**Exercise goal**
Look below for lines that hold the string "outlet" and copy each one.

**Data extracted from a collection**

◆ ◆ ◆ ◆ ◆ ◆ ◆

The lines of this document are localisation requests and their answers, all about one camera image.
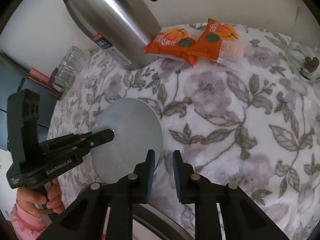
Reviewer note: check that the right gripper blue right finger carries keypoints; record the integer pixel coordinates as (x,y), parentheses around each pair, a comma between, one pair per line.
(221,212)

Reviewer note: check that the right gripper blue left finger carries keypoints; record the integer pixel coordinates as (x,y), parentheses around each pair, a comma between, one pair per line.
(104,211)

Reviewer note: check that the large steel basin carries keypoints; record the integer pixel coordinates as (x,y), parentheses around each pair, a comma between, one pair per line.
(149,223)

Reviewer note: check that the pale blue ceramic bowl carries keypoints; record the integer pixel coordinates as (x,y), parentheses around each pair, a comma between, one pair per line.
(136,130)

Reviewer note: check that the pink sleeve forearm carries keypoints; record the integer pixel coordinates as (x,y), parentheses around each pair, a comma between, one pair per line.
(26,226)

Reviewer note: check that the left hand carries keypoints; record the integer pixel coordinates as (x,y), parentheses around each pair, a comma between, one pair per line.
(29,199)

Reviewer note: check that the floral grey tablecloth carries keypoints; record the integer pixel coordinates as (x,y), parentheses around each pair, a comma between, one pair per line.
(257,126)

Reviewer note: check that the small drinking glass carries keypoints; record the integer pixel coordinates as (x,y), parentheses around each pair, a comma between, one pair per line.
(64,75)

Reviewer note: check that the dark hair clip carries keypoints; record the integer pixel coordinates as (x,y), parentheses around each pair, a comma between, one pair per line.
(311,64)

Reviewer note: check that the stainless steel thermos jug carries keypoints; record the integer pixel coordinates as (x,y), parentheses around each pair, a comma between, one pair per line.
(122,28)

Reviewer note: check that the glass mug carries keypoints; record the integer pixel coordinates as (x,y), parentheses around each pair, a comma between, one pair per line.
(296,53)

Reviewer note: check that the right orange snack packet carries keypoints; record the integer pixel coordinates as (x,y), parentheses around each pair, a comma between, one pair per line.
(220,42)

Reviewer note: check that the orange snack packet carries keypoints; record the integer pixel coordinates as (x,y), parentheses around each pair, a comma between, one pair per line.
(220,42)
(174,42)

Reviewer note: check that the left orange snack packet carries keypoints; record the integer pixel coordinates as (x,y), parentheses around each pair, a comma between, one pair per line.
(174,42)

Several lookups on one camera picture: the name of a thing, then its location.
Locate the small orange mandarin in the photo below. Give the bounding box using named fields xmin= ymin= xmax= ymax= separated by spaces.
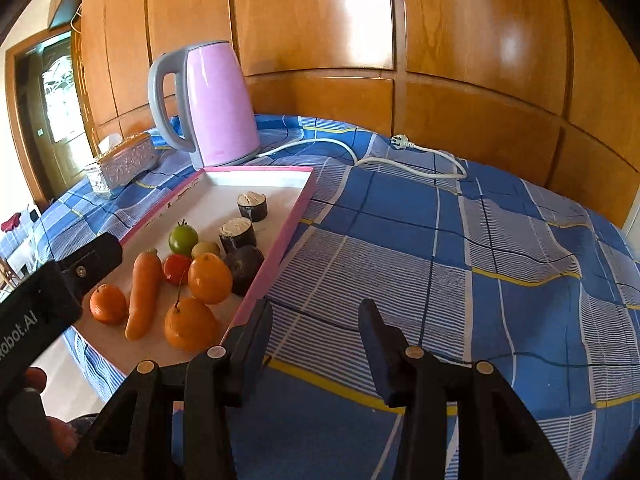
xmin=89 ymin=283 xmax=128 ymax=325

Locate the orange carrot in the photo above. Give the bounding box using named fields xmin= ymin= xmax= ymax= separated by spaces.
xmin=125 ymin=249 xmax=163 ymax=341

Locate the red tomato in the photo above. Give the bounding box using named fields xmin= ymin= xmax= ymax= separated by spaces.
xmin=163 ymin=254 xmax=192 ymax=286

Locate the green tomato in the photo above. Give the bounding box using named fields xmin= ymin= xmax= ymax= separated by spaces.
xmin=168 ymin=220 xmax=200 ymax=257

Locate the small yellow-green fruit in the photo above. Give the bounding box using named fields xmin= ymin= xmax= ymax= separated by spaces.
xmin=191 ymin=240 xmax=221 ymax=259

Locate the orange mandarin with stem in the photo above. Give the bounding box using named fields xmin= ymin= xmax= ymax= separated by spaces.
xmin=164 ymin=285 xmax=222 ymax=354

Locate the large orange mandarin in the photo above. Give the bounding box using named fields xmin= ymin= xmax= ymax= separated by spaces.
xmin=188 ymin=254 xmax=232 ymax=304

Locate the dark purple passion fruit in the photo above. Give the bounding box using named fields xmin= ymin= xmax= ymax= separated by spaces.
xmin=224 ymin=245 xmax=265 ymax=297

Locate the person's left hand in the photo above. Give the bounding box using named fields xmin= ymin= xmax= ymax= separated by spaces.
xmin=22 ymin=366 xmax=82 ymax=458

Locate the silver ornate tissue box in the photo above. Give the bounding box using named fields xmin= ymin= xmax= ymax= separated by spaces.
xmin=86 ymin=132 xmax=160 ymax=197

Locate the pink shallow tray box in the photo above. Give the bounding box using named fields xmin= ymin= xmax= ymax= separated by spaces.
xmin=75 ymin=166 xmax=316 ymax=374

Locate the wooden door with glass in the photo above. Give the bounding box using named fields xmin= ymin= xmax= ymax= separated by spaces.
xmin=4 ymin=26 xmax=96 ymax=210

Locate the pink electric kettle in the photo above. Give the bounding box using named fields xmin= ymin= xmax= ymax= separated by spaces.
xmin=148 ymin=41 xmax=260 ymax=170

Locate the white kettle power cord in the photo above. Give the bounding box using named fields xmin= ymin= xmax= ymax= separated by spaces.
xmin=254 ymin=133 xmax=469 ymax=181

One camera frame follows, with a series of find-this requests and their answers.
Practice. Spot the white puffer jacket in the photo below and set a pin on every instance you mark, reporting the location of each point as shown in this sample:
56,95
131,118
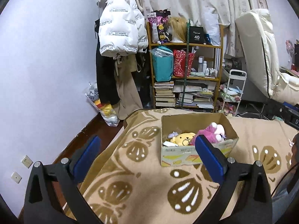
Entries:
122,29

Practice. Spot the wall outlet upper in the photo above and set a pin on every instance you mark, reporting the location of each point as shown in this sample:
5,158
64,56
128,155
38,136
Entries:
26,161

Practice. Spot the green pole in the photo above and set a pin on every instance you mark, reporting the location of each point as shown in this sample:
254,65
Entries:
186,65

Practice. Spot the blonde wig head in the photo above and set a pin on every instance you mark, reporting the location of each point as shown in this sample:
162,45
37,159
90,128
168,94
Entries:
178,29

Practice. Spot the printed cardboard box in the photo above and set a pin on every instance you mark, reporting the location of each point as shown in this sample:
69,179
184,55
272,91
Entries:
179,132

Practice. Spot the white curtain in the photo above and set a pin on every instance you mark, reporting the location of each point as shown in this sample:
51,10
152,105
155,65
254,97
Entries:
225,11

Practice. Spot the wall outlet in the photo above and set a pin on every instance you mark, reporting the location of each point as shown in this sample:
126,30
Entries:
26,161
16,177

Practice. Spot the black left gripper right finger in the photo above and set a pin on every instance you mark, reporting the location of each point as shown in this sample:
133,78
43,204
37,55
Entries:
254,204

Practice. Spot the pink plush bear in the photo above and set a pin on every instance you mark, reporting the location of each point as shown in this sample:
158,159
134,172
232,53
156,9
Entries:
214,133

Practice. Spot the wall outlet lower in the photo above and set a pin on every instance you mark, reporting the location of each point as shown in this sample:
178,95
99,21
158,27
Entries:
16,177

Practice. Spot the white rolling cart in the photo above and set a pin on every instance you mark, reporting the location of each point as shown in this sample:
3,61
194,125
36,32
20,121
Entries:
231,91

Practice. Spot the wooden bookshelf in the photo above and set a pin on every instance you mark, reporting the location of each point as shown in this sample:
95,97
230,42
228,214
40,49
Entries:
217,61

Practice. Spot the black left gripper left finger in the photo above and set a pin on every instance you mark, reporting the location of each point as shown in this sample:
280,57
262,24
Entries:
41,203

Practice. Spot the red gift bag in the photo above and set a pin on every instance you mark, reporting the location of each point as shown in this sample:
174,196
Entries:
179,61

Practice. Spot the stack of books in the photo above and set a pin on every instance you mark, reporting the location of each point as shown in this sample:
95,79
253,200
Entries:
163,94

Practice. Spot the white folded mattress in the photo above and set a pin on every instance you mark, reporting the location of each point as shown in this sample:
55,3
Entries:
258,42

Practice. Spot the black box with 40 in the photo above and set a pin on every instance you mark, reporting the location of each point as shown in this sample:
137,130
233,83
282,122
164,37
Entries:
196,35

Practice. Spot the plastic bag of toys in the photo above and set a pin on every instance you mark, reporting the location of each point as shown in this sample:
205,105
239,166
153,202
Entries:
106,111

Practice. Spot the teal bag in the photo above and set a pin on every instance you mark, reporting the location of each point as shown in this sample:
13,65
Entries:
162,60

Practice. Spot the beige trench coat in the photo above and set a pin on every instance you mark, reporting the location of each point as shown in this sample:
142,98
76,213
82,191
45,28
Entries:
126,87

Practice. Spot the yellow round plush toy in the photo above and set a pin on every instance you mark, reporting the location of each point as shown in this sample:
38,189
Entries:
183,139

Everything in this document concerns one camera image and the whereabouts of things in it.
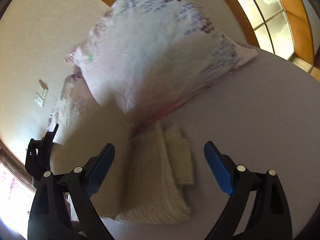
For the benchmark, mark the lilac bed sheet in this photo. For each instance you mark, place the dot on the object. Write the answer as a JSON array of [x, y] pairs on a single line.
[[265, 116]]

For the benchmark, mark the bright window with frame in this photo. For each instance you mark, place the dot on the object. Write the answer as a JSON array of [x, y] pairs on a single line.
[[17, 193]]

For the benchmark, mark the pink floral pillow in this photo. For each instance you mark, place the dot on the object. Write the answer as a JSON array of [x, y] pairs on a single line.
[[154, 56], [73, 103]]

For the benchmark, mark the white wall switch plate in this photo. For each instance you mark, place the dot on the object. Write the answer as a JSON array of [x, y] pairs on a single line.
[[41, 93]]

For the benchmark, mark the cream cable knit sweater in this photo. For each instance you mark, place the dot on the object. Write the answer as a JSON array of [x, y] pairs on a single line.
[[144, 183]]

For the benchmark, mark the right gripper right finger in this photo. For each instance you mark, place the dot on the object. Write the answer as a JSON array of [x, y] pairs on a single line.
[[257, 207]]

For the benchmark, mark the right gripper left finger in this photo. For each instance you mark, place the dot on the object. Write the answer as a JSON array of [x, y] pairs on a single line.
[[49, 218]]

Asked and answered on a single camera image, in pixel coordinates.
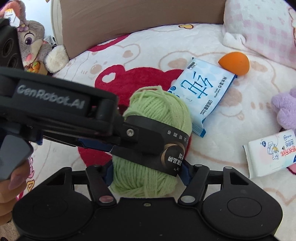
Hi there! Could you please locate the green yarn ball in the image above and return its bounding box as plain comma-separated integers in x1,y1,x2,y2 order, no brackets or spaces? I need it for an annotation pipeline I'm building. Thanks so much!
108,85,193,199

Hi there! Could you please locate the blue wet wipes pack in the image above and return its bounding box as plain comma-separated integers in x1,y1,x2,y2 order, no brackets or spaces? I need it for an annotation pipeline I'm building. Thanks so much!
168,58,237,137

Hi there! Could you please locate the small white tissue pack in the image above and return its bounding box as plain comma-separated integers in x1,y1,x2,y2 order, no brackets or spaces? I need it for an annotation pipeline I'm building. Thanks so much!
243,130,295,179

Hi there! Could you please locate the person left hand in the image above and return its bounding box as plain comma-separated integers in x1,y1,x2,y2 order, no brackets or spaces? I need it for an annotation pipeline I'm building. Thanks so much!
0,160,30,225

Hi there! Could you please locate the grey bunny plush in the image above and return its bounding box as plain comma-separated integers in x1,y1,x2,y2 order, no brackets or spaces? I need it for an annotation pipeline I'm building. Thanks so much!
1,1,69,73

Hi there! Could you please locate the white headboard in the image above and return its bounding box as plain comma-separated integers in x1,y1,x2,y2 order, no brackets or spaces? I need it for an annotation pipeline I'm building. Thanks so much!
50,0,63,45

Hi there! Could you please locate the brown cushion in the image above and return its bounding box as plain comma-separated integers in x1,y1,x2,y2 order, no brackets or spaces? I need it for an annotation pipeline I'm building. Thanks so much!
60,0,225,59

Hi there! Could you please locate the orange makeup sponge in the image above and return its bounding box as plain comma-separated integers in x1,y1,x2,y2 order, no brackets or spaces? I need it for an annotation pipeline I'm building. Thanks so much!
218,52,250,76

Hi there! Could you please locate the purple plush toy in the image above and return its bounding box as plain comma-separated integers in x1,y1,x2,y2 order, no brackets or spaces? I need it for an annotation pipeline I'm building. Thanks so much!
271,87,296,132

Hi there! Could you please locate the pink checkered pillow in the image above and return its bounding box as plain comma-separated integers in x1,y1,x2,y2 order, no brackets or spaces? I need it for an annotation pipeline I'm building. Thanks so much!
222,0,295,68

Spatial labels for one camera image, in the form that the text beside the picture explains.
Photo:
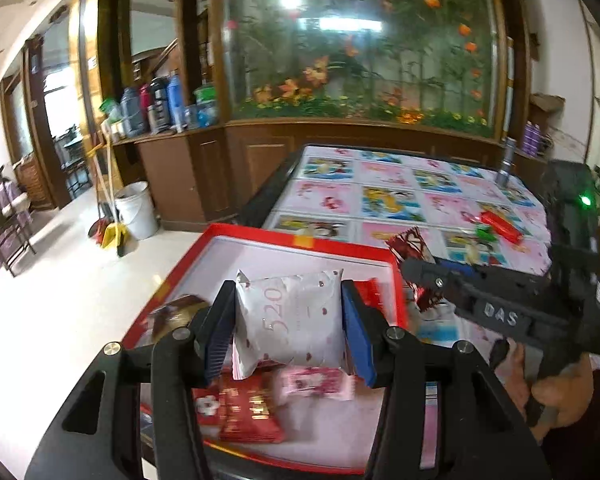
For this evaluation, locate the grey plastic jug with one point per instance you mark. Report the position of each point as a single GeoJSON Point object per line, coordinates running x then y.
{"type": "Point", "coordinates": [132, 115]}

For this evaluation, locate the brown wooden side counter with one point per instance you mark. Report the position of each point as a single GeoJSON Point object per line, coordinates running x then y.
{"type": "Point", "coordinates": [204, 175]}

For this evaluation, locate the yellow dustpan and broom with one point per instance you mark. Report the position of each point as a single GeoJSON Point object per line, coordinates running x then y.
{"type": "Point", "coordinates": [110, 233]}

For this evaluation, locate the red flower snack packet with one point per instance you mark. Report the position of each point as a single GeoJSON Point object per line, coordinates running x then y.
{"type": "Point", "coordinates": [207, 406]}

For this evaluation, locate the person right hand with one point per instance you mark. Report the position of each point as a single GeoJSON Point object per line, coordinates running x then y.
{"type": "Point", "coordinates": [568, 394]}

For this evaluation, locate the red long snack packet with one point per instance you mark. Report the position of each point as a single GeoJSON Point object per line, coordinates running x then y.
{"type": "Point", "coordinates": [501, 227]}

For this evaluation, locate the red cardboard box tray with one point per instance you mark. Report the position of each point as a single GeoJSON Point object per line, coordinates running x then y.
{"type": "Point", "coordinates": [323, 436]}

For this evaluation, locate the brown black sesame snack bag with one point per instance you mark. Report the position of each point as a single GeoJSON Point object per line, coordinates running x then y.
{"type": "Point", "coordinates": [173, 314]}

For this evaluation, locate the silver flashlight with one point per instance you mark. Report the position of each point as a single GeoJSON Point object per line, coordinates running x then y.
{"type": "Point", "coordinates": [507, 163]}

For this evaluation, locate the colourful printed tablecloth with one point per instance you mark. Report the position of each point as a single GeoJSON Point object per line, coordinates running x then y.
{"type": "Point", "coordinates": [364, 197]}

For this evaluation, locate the black thermos flask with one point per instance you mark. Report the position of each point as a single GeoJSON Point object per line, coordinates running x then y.
{"type": "Point", "coordinates": [161, 115]}

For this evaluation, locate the red rectangular snack packet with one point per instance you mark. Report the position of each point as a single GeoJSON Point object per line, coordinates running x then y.
{"type": "Point", "coordinates": [377, 295]}

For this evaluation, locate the dark wooden chair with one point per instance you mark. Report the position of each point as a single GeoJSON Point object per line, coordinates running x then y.
{"type": "Point", "coordinates": [15, 223]}

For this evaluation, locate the blue water bottle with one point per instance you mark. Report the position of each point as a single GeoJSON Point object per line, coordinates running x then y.
{"type": "Point", "coordinates": [174, 90]}

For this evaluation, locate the white 520 snack packet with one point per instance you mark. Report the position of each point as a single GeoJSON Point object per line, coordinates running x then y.
{"type": "Point", "coordinates": [293, 320]}

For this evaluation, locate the red white patterned snack packet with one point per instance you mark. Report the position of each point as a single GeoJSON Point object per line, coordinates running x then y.
{"type": "Point", "coordinates": [411, 252]}

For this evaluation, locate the green candy wrapper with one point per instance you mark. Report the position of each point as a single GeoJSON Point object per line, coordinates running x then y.
{"type": "Point", "coordinates": [485, 234]}

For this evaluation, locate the dark red square snack packet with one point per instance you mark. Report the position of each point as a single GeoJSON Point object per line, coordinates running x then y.
{"type": "Point", "coordinates": [248, 412]}

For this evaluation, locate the purple bottles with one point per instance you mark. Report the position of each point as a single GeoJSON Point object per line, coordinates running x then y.
{"type": "Point", "coordinates": [532, 139]}

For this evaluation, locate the pink bear snack packet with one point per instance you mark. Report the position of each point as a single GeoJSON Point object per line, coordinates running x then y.
{"type": "Point", "coordinates": [312, 382]}

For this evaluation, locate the white plastic bucket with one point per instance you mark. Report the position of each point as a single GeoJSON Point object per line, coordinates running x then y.
{"type": "Point", "coordinates": [136, 210]}

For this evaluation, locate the white grey snack packet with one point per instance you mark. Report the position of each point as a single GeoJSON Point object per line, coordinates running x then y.
{"type": "Point", "coordinates": [472, 254]}

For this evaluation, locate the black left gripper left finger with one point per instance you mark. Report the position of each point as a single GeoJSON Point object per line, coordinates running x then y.
{"type": "Point", "coordinates": [96, 432]}

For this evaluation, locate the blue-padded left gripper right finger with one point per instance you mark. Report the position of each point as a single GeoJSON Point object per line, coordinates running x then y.
{"type": "Point", "coordinates": [445, 415]}

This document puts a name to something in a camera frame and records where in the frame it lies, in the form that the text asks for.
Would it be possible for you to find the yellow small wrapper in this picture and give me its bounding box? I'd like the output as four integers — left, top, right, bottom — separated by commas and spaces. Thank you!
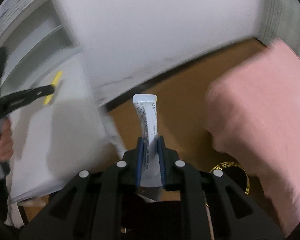
43, 70, 63, 106

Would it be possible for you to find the left hand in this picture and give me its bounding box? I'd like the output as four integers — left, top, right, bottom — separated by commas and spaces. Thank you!
0, 118, 13, 163

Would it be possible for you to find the grey desk shelf unit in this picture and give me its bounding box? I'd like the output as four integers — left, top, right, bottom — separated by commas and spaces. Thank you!
0, 0, 80, 95

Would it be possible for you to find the pink bed sheet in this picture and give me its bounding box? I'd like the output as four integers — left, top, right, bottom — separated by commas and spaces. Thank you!
205, 40, 300, 236

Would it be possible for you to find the grey curtain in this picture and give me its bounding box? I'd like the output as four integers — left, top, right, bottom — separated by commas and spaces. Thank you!
256, 0, 300, 53

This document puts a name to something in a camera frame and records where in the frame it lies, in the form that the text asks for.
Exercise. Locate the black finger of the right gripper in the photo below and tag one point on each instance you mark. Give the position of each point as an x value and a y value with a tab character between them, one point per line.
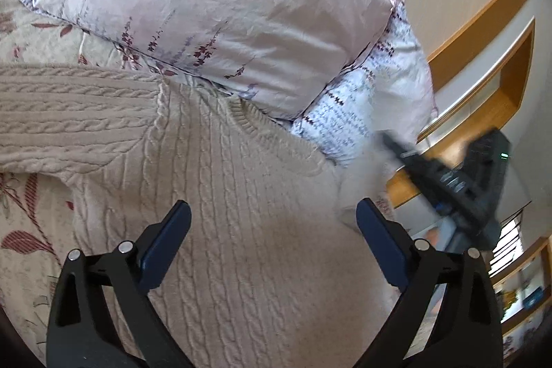
399	148

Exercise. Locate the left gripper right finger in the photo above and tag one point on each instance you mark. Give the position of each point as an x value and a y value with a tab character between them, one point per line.
447	314

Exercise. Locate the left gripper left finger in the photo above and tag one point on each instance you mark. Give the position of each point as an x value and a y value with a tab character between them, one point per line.
101	315

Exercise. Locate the beige cable knit sweater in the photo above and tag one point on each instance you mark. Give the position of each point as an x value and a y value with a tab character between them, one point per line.
268	275

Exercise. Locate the window with bars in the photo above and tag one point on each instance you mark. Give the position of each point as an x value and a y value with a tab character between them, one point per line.
511	234

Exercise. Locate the white blue floral pillow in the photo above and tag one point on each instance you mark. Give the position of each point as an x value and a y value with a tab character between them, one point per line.
388	88

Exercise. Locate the wooden bookshelf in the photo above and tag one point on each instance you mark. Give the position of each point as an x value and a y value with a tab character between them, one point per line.
522	282

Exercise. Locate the floral bed quilt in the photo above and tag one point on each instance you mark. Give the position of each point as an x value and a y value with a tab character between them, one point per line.
37	211

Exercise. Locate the wooden wall shelf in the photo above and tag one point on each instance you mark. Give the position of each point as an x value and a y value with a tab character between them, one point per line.
488	74

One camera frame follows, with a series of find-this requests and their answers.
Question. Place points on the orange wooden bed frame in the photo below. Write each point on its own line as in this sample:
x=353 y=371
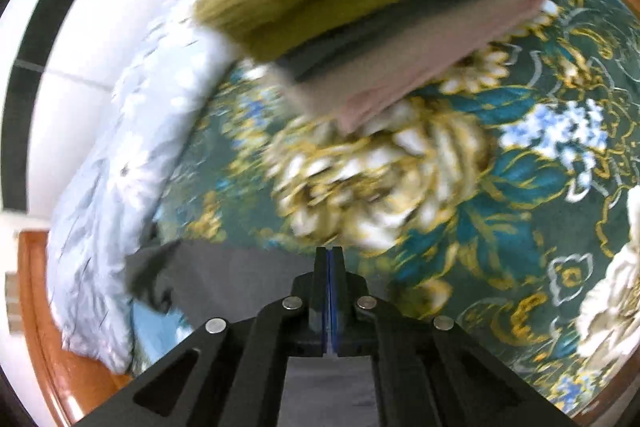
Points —
x=72 y=386

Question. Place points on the dark grey sweatpants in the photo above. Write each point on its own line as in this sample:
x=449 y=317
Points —
x=205 y=280

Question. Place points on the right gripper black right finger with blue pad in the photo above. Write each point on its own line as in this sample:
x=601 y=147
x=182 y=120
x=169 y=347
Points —
x=427 y=373

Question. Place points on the dark grey folded garment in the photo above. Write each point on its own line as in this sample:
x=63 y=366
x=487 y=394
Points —
x=302 y=61

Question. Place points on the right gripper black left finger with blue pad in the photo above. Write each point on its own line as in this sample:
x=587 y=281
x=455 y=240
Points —
x=228 y=374

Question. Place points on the beige folded garment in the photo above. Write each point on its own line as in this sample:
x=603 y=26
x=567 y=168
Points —
x=367 y=77

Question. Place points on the light blue floral duvet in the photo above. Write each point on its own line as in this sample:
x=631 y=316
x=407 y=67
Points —
x=105 y=213

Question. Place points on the teal floral bed blanket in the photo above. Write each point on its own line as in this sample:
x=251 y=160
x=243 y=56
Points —
x=502 y=194

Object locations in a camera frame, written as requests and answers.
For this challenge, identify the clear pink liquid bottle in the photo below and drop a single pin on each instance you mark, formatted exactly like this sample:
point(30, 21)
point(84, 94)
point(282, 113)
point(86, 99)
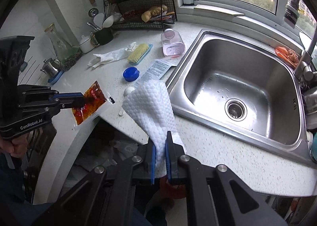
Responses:
point(172, 43)

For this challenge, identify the chrome kitchen faucet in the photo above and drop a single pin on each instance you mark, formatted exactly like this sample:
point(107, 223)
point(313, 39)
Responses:
point(303, 69)

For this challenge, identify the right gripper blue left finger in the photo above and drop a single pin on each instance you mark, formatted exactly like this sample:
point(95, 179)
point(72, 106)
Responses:
point(150, 160)

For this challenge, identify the white paper towel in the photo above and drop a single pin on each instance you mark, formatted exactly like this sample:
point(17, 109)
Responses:
point(150, 107)

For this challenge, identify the white plastic spoon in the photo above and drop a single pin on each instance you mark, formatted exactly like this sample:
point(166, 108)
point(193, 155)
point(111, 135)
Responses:
point(127, 91)

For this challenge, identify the ginger root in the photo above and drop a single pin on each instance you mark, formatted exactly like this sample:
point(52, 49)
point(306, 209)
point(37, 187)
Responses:
point(153, 11)

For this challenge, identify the stainless steel pot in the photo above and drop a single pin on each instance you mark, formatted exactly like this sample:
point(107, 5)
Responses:
point(310, 106)

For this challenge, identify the black wire rack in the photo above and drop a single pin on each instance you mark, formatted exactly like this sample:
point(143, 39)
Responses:
point(128, 13)

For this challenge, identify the orange sauce packet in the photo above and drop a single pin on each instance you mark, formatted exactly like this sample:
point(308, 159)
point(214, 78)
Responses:
point(93, 99)

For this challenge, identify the paper instruction leaflet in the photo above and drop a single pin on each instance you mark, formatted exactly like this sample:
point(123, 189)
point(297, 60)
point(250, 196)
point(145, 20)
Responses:
point(156, 71)

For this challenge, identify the black utensil mug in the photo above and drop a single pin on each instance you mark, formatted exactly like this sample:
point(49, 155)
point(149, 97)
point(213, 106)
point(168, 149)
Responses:
point(101, 37)

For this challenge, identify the yellow scrub brush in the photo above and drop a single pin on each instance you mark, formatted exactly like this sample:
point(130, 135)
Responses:
point(139, 53)

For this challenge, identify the blue bottle cap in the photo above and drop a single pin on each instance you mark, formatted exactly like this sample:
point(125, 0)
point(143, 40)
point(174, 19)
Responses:
point(131, 74)

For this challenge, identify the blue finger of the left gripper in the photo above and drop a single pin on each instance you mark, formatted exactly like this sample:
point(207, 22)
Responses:
point(71, 104)
point(68, 96)

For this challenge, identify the orange sink cloth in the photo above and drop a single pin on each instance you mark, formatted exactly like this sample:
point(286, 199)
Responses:
point(288, 55)

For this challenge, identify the white disposable glove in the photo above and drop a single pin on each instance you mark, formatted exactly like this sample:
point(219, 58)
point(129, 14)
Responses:
point(112, 56)

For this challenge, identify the glass carafe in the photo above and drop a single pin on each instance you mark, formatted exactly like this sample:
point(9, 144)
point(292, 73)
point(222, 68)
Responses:
point(63, 50)

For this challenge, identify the small steel teapot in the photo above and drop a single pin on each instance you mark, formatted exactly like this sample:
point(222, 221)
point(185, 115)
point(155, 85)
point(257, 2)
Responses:
point(51, 67)

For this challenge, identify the person left hand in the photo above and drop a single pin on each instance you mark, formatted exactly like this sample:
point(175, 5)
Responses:
point(16, 148)

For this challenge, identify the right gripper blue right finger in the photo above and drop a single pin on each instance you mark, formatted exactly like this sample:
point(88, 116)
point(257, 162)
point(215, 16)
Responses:
point(172, 152)

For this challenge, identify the stainless steel sink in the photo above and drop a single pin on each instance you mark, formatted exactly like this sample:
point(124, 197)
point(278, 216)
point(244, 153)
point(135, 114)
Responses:
point(238, 86)

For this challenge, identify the red plastic trash bucket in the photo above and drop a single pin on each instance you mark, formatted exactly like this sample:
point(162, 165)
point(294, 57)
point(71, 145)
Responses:
point(167, 190)

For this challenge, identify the white small teapot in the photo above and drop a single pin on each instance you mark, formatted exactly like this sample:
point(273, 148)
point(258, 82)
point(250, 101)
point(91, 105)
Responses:
point(85, 44)

◆ ◆ ◆ ◆ ◆ ◆ ◆

**Result of this task**
Practice. Spot the wall outlet upper in the photo above and set a pin on every instance you mark, reporting the location of each point as shown in this sample:
Practice. Spot the wall outlet in the photo above and set a pin on every instance you mark, reporting the location of each point as shown in this sample:
Practice. Spot the wall outlet lower in the photo above and set a pin on every instance you mark, reporting the location of each point as shown in this sample:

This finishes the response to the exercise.